**Exercise requirements**
Look below for the lines from the one with "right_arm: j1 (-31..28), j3" to the one with "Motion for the", and copy exactly those lines, both ends included.

◆ ◆ ◆ ◆ ◆ ◆ ◆

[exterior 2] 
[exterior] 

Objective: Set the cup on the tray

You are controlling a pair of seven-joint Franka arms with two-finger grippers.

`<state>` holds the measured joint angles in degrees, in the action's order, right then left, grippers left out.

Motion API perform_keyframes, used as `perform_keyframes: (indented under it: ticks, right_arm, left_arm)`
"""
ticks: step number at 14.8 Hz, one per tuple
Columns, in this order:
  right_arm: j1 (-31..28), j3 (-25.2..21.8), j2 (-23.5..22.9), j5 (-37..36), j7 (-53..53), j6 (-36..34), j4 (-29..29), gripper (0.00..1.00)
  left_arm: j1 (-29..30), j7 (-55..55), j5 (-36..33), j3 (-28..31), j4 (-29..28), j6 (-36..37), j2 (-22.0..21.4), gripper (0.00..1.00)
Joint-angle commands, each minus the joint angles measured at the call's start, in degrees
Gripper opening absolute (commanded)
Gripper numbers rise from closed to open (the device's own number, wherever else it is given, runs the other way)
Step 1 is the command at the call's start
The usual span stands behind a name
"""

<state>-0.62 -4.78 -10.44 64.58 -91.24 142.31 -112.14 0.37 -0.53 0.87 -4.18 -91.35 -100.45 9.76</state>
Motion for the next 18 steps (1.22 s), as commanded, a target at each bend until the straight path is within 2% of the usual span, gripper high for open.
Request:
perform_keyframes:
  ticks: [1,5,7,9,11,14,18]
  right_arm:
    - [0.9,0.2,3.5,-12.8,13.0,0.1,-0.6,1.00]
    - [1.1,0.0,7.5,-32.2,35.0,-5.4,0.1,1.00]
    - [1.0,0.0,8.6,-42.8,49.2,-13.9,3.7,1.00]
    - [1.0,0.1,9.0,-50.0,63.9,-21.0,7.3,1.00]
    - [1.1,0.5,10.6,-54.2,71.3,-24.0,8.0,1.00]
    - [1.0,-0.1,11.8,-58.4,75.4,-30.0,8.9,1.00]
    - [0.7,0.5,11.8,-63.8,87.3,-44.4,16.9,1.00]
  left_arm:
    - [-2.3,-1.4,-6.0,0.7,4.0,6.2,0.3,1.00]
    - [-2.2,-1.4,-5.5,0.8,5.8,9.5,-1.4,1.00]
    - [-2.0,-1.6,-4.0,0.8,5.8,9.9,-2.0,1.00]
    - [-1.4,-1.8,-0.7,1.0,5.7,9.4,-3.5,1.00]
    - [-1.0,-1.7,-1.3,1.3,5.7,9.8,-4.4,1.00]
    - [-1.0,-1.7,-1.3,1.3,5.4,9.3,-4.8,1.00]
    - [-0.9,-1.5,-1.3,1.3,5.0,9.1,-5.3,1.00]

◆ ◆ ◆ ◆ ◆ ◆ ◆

**Exercise solution**
  right_arm: j1 (-31..28), j3 (-25.2..21.8), j2 (-23.5..22.9), j5 (-37..36), j7 (-53..53), j6 (-36..34), j4 (-29..29), gripper (0.00..1.00)
  left_arm: j1 (-29..30), j7 (-55..55), j5 (-36..33), j3 (-28..31), j4 (-29..28), j6 (-36..37), j2 (-22.0..21.4), gripper (0.00..1.00)
Joint-angle commands, each minus the joint angles measured at the call's start, in degrees
Gripper opening absolute (commanded)
Gripper numbers rise from closed to open (the device's own number, wherever else it is given, runs the other way)
Step 1 is the command at the call's start
The usual span stands behind a name
"""

<state>-0.62 -4.78 -10.44 64.58 -91.24 142.31 -112.14 0.37 -0.53 0.87 -4.18 -91.35 -100.45 9.76</state>
Motion for the next 18 steps (1.22 s), as commanded, a target at each bend until the straight path is within 2% of the usual span, gripper high for open.

With this, the exercise is done.